Assigned task: Read through the lines below and copy the ones holding the string "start".

════

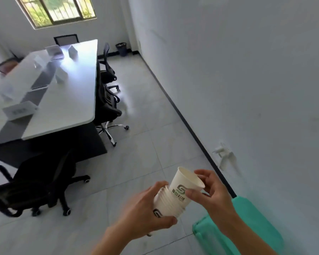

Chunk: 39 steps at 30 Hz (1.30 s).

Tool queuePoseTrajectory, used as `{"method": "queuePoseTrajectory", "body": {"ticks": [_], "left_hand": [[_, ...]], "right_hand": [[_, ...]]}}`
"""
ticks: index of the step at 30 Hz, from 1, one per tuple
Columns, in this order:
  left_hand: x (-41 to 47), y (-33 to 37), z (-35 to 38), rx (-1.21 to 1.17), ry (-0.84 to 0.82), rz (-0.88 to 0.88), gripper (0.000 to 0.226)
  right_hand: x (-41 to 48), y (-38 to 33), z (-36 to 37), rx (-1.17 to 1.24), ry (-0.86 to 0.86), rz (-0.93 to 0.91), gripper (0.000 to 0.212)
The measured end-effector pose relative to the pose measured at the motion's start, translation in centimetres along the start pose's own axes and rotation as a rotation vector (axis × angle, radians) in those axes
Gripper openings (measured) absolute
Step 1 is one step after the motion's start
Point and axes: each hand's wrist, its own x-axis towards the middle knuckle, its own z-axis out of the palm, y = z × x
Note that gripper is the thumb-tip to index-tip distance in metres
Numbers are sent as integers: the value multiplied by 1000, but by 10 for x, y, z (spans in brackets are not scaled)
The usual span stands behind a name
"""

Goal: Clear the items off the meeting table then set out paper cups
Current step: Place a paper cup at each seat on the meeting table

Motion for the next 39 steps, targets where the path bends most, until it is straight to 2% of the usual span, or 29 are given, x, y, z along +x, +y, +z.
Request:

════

Response for this exercise:
The measured end-effector pose relative to the pose measured at the motion's start, translation in centimetres along the start pose's own axes and rotation as a rotation vector (axis × angle, radians) in those axes
Step 1 is one step after the motion's start

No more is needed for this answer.